@AzeezIsh and I built Atlas, a pure Rust LLM inference engine with 20+ custom kernels compiled directly for SM121, and it’s by far the fastest way to run Qwen3-Next-80B on a DGX Spark.
82 tokens per second with NO speculative decoding. Single GB10 GPU. 2.8x faster than NVIDIA’s stock vLLM image. Atlas requires no Python, no PyTorch, no complex “recipes”, no framework dependencies: everything is in one place. We use a new philosophy and methodology called Kernel Hypercompilation that is complemented by the abstraction in Rust. Research papers soon to follow. Source build to first token inference in under 2 minutes, whereas vLLM takes 40+, enabling rapid iteration and distribution. The full suite wins 32/32 benchmarks against PyTorch baselines, examples include 18x faster RoPE, 8x faster Gated Delta Rule, and 3.9x faster MoE W4A16 across 256 experts.
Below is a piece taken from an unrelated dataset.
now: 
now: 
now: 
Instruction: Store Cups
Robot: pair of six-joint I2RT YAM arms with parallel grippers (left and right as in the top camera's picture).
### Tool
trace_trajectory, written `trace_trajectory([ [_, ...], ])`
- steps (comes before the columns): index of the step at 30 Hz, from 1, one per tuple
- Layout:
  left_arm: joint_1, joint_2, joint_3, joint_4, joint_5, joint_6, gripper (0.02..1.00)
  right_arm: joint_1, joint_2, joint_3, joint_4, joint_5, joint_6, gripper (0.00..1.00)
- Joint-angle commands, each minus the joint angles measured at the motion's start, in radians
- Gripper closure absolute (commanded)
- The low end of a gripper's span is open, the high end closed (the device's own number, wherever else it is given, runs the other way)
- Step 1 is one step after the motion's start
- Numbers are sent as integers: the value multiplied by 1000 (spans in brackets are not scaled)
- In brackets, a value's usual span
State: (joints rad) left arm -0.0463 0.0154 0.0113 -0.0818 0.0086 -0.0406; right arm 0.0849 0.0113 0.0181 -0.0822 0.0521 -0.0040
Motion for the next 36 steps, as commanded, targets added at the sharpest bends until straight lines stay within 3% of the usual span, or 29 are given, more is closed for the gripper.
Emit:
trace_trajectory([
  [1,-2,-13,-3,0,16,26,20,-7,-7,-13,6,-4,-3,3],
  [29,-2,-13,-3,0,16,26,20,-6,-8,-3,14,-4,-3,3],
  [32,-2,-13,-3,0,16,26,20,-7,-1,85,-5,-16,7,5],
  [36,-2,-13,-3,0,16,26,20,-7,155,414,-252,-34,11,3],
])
We built Atlas because we were tired of debugging dependency chains, versioning mismatches, and hardware compatibility shims every time we wanted to run inference with vLLM. Everything is native, absolutely no external frameworks, no workarounds. Atlas owns the entire stack, from kernels to the HTTP server layer. And this is just the beginning. More model and hardware support to soon come; Qwen3-Next was just the first PoC.
Atlas will be coming soon to the community, for the community! We’d love feedback from DGX Spark enthusiasts on what they’d like to see in the community inference engine. We are actively in talks with Nvidia and would welcome further dialogue with them here for the community to participate in. We seek to release this in an effective and measured way, but we are working as fast as we can. Thank you!
If something is being built from the ground up and you’re actually taking community input, one thing I would offer up is that concurrency is just as important as single user workflows.
Right now there is a tradeoff for a lot of models by needing llamacpp for 1x prompting and vllm for massively concurrent prompting due to its batching capabilities.
My guess would be this is hyper-tuned for single use which is only part of the story.
Would you consider optimizing for int4+autoround? It seems to produce lower perplexity scores, whilst being smaller and faster (at least at the moment, when compared to AWQ / NVFP4).
I’ve built harder things before the dawn of AI, like the Citadel Protocol (Rust). My patent in cryptography won Patent of the Month by the largest R&D advisory firm in the US. AI is a multiplier.
If this ends up fully open sourced, great. More options for spark owners is always welcome.
But right now there’s no source code, no reproducible benchmarks, and terminology (“Kernel Hypercompilation”) that doesn’t appear anywhere in the literature . On a developer forum - this sounds like a press release.
If this stays closed, “Atlas owns the entire stack” becomes a real problem. It means every model architecture, quantization format, and bug fix flows through two maintainers. The frameworks being dismissed here are the reason Spark owners can actually run diverse models today. Replacing a composable ecosystem with a closed monolith is a tradeoff in my books.
Open the code, let people benchmark it, and this conversation changes entirely.